The installation of the system form 47 at a predetermined position is performed by the jack base 7 attached to the lower portion of the system form 47.
Leveling is performed, and an angle material or the like is inserted into a gap with the floor, and then the upper portion is fixed with a turnbuckle or the like.

In addition, in order to reduce the inner dimensions of the system formwork 47, as described in the present embodiment, in addition to adding and attaching the crosspiece 43 and the control panel 45, the dimension is adjusted by changing the thickness of the crosspiece 43. In such a case, the same control panel 45 can be repeatedly diverted (this embodiment is also possible), and the economic efficiency can be significantly improved.

Furthermore, according to the system formwork 47 of the present embodiment, the control panel 45 is attached to the inner surface, so that when the formwork is required above the system formwork 47, the control panels can be easily connected to each other. The mounting of the two molds can be performed very easily (see FIG. 6).

<Effects of the Invention> As described above in detail, according to the system formwork of the present invention, keystone plates are provided to face each side surface of a concrete pillar to be built, and concave portions on the inner surface of each keystone plate. Since a pier is fitted to the strip and a control panel and a pier are alternately added and attached to the pier, a complicated structure is not required, and the inner surface of the keystone plate can be extremely easily formed only by carpentry work. Size can be reduced to dimensions.

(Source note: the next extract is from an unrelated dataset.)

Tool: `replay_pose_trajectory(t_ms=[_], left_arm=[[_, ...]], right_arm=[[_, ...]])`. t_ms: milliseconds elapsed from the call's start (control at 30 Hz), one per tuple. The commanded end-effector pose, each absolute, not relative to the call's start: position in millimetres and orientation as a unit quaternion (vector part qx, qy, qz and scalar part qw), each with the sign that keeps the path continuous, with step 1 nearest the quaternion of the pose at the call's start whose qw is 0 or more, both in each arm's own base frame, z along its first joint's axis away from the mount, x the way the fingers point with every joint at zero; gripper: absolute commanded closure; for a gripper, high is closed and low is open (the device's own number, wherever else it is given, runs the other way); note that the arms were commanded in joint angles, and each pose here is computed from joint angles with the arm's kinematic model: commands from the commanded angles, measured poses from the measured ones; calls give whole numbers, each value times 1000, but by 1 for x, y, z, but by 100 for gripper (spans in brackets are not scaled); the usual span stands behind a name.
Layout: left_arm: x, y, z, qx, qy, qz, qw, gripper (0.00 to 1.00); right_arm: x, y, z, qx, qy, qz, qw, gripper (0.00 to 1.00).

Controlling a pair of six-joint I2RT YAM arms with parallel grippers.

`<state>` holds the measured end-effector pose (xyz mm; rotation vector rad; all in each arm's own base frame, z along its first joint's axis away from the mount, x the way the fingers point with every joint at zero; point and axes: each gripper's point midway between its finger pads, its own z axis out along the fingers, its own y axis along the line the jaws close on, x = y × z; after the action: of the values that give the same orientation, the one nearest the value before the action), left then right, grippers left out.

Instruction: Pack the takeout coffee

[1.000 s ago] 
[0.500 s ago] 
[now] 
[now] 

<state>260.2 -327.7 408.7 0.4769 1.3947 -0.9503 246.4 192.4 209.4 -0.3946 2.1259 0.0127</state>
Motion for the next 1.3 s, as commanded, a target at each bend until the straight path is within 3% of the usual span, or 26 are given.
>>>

As a result, the system form can be configured at a low cost, and the construction cost for downsizing can be significantly reduced.

[Brief description of the drawings]

FIG. 1 is an elevation view showing an embodiment of a system formwork according to the present invention, FIG. 2 is a plan view thereof, FIG. 3 is a detailed view of a portion A in FIG. 2, and FIG. 2, a detailed view of a portion B in FIG. 2, FIG. 5 is a schematic explanatory view of a floor structure, FIG. 6 is a sectional side view showing an attached state of two molds, and FIG. FIG. 8 is a perspective view showing an open state of a conventional system form. 27 ... Keystone plate, 31 ... Connecting pin, 41 ... Vertical groove (concave stripe), 43 ... Girder, 45 ... Control panel, 47 ... System formwork.

 ──────────────────────────────────────────────────続 き Continuing on the front page (72) Inventor Hiroharu Yao 15-1 Yasawa, Harue-cho, Sakai-gun, Fukui Prefecture (72) Inventor Takashi Tsurusaki 7-29-21, Kumizawa, Totsuka-ku, Yokohama-shi, Kanagawa Prefecture

Claims (1)

(57) [Claims] A system formwork for use in concrete forms of concrete pillars of various sizes, wherein a keystone plate is constructed in which front and back surfaces are alternately formed by uneven strips extending in a vertical direction. The respective keystone plates are rotatably connected to the respective side surfaces via detachable vertically extending connecting pins, and are detachably attached to the concave strips of the keystone plates opposed to the side surfaces of the concrete columns. A system formwork in which a pier is fitted, and a control panel and a pier are alternately removably added to the pier by a desired thickness.